El Parque Nacional Sajama conmemora 87 años de protección ambiental
El Parque Nacional Sajama, ubicado en Curahuara de Carangas, Oruro, celebró el 2 de agosto su 87° aniversario como la primera área protegida de Bolivia. Desde su creación en 1939, este espacio natural ha sido fundamental para la preservación del nevado más alto del país y de los bosques de queñua, que son considerados los más altos del mundo.
El establecimiento del parque fue una iniciativa del gobierno del presidente Germán Busch, quien, mediante un decreto supremo, instauró medidas de conservación que prohibieron la tala de especies nativas, incluido el queñua. Posteriormente, en 1945, el presidente Gualberto Villarroel amplió su protección al incluir los cerros Mirikiri y Sajama.
Con un total de 100.517 hectáreas, el Parque Nacional Sajama resguarda una notable diversidad biológica adaptada a las severas condiciones del Altiplano. Entre su fauna destacan especies como la vicuña, la llama y el cóndor andino. De acuerdo con datos del área protegida, aproximadamente el 41,2% de su fauna corresponde a aves y el 41,2% a mamíferos.
Uno de los animales más representativos del parque es el quirquincho andino, que se encuentra en peligro de extinción. Desde 2015, se ha prohibido la fabricación y venta de instrumentos musicales elaborados con su caparazón, lo que busca proteger esta especie emblemática.
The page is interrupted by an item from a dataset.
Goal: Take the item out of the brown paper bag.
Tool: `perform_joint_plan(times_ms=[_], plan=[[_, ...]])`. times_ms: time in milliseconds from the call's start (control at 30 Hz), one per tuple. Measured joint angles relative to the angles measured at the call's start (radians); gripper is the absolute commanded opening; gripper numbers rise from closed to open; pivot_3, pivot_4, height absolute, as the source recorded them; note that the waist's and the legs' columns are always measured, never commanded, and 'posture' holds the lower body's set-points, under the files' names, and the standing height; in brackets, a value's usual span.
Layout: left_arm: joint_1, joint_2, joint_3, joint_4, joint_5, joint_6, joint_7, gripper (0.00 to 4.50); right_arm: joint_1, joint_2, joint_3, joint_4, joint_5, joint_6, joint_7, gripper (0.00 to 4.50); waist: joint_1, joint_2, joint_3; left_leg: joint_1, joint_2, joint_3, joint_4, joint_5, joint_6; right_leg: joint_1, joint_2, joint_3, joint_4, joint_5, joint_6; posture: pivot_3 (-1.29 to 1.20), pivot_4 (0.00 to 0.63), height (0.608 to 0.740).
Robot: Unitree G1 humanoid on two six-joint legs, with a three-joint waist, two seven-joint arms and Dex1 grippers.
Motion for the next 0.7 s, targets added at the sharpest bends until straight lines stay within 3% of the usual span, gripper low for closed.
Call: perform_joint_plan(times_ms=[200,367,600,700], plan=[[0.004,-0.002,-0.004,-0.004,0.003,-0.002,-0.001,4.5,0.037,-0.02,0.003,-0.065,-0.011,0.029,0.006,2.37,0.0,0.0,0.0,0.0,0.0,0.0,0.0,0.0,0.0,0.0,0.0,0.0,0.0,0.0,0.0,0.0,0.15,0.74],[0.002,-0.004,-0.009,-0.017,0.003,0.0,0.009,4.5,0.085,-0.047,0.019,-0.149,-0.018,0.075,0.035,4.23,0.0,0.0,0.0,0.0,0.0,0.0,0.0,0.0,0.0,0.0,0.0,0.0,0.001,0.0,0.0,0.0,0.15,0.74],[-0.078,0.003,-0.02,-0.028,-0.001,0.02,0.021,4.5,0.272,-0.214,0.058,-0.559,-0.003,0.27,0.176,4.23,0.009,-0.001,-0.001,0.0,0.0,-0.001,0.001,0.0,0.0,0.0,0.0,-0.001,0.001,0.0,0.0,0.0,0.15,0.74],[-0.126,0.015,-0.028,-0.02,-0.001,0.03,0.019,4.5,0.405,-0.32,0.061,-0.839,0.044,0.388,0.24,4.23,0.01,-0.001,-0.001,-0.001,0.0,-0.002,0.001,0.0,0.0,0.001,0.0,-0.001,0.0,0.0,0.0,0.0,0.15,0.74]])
El paisaje del Parque Nacional Sajama, dominado por el imponente nevado Sajama, ofrece una variedad de atractivos naturales, incluidos géiseres, aguas termales y lagunas. Estos atractivos han convertido al parque en un destino preferido para el turismo de naturaleza y montaña, incentivando el desarrollo de prácticas responsables que involucran a las comunidades locales.
El Sernap entregó reconocimientos al Parque Nacional Sajama y a su Comité de Gestión por su aporte a la conservación de la biodiversidad y la protección de los ecosistemas altoandinos.
Durante la ceremonia cívica por el aniversario, que reunió a autoridades de distintos niveles y miembros de organizaciones sociales, se destacó el trabajo conjunto entre el Estado y las comunidades, confirmando que el Parque Nacional Sajama sigue siendo un pilar en la conservación ambiental y un legado para las futuras generaciones.